Dive Brief:
- The freight market's rate of recovery has impacted Schneider in an "uneven" manner across its business segments, CEO Mark Rourke said on the company's Q2 2020 earnings call Thursday. Schneider's intermodal segment was hit hardest, he said, as business from shippers deemed non-essential waned and imports from Asia fell.
- Intermodal income from operations in Q2 2020 was $11 million, down 64% year over year (YoY), for which the company cited "decreased revenues and higher rail costs." Excluding fuel surcharges, intermodal revenues were $219 million, down 16% YoY. Revenue per order was down YoY, as well, partly due to "shorter length of haul, driven by a decrease in trans-continental volume and an increase in Eastern volume," according to the earnings report.
- Barring another pandemic-related economic shutdown, Rourke said he expects improved intermodal volumes, resulting in a rebound in performance in Q3. "One of the reasons we're bullish on recovery in intermodal — we think it's going to be a good, solid demand market for the rest of the year," he said. The company has already seen some improvement in July.
Dive Insight:
At the end of the Q1 2020, Schneider warned investors the harshest impact of the pandemic would occur in Q2. But CFO Steve Bruffett reported "nominal impact" on Q2 results. "However, the overall impact of [COVID-19], including its impact on volumes and pricing, was clearly negative in the second quarter, especially in our intermodal segment," he said.
The coronavirus impacted Schneider's workforce, as well. Since the onset of the pandemic, more than 100 workers at Schneider have been diagnosed with COVID-19, Rourke said. All have recovered or are in the process of recovering. Another 800 workers have gone through monitoring protocols for potential exposure, he said.

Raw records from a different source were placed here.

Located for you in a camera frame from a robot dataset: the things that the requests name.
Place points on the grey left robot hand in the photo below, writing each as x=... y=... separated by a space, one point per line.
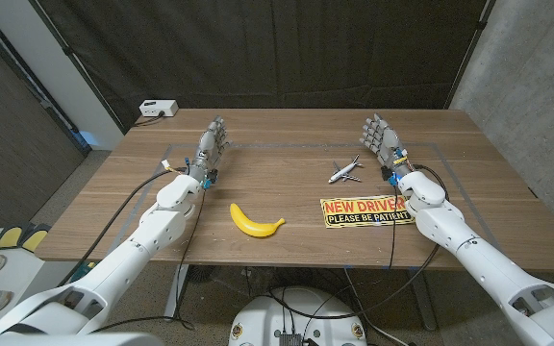
x=207 y=149

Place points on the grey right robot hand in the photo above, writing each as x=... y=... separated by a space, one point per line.
x=386 y=144

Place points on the yellow new driver bumper sticker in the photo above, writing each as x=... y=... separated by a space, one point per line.
x=359 y=211

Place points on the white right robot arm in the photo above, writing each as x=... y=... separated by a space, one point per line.
x=479 y=259

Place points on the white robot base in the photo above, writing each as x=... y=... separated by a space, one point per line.
x=258 y=322

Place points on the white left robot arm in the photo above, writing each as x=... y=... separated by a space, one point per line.
x=128 y=254

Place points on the white toy airplane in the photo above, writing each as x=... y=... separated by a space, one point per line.
x=344 y=171

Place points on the yellow toy banana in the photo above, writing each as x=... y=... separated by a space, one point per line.
x=250 y=227

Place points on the wooden table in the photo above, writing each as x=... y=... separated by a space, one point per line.
x=330 y=144

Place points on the white power box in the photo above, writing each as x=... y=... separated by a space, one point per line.
x=158 y=107

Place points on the black backdrop stand pole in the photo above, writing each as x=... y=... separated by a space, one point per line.
x=470 y=48
x=83 y=72

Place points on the grey metal table leg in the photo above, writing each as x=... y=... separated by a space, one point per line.
x=423 y=303
x=177 y=288

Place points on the teal and yellow object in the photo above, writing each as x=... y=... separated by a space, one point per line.
x=84 y=271

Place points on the white low shelf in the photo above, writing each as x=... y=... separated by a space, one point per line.
x=32 y=269

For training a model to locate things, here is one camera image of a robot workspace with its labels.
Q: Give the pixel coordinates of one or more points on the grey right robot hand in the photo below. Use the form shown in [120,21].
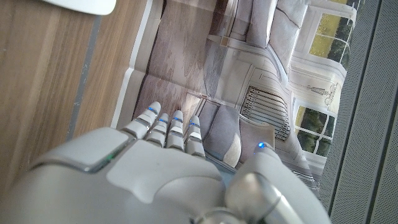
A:
[140,180]

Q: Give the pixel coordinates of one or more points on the printed sofa room backdrop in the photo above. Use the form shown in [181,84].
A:
[248,62]

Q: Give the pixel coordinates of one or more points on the white square paper plate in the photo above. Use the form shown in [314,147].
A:
[87,6]

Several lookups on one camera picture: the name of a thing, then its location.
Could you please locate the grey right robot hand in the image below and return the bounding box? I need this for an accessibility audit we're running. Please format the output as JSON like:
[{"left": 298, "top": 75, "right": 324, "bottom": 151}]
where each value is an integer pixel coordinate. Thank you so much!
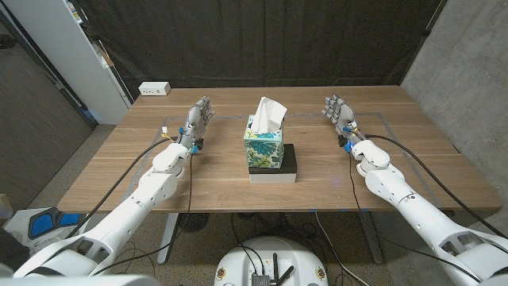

Like other carriers, such as XPO, Schneider adjusted deep-cleaning protocols, provided personal protective equipment (PPE) and other measures. Altogether, Schneider has spent roughly $1 million each month, for a total of three months, on virus-mitigation efforts and expects costs to continue at this level, officials said.
But the coronavirus also led to cost-savings, Bruffett said on the call. Healthcare expenses were lower than normal, he said, due to the deferment of elective visits and procedures. Driver costs were also lower, "as retention levels were strong during the quarter," he said.
Schneider's focus for the second half of 2020 "will be on improving the network freight basket from a yield standpoint," Rourke said. Contractual pricing in Q2 was down low-single-digit percentages YoY. Spot rates have increased throughout the quarter, and are now double-digit percentages above contract levels, he said. Daily network freight tenders are "far exceeding" the company's acceptance levels.
"We also believe capacity levels are likely to tighten further, as we head into the second half of the year. New truck orders remain well below industry replacement levels," the CEO said. And the number of new drivers entering the workforce has been curtailed, as driving schools have closed or taken on fewer students.
While noting the uncertainty that's been clouding forecasts for months, Rourke said Schneider's customers in retail, food, beverage and consumer non-durables — which make up a large portion of the company's business mix — are projecting increased volumes in the remainder of 2020. "And we're seeing this near term tightening of supply and demand in most geographies across our networks," he said.
Some of those customers have told Schneider they are not building inventory yet at all, Rourke said, and are "just trying to keep their supply chain fluid." Some might build inventory in 2021.
"I think in this environment in particular, the notion of peak season, could be really interesting," Bruffett said, noting that some retailers could handle Black Friday differently this year, perhaps forgoing it or spreading sales out over time. "What that does to inventories and freight volumes, I think, will be especially interesting this year as we go through that."
With the mindset that the worst impact from the pandemic occurred in Q2, Schneider restored its full year 2020 guidance, which it suspended at the end of Q1. The guidance assumes increased demand and tighter capacity, as well as improvement in intermodal margins, during the rest of the year.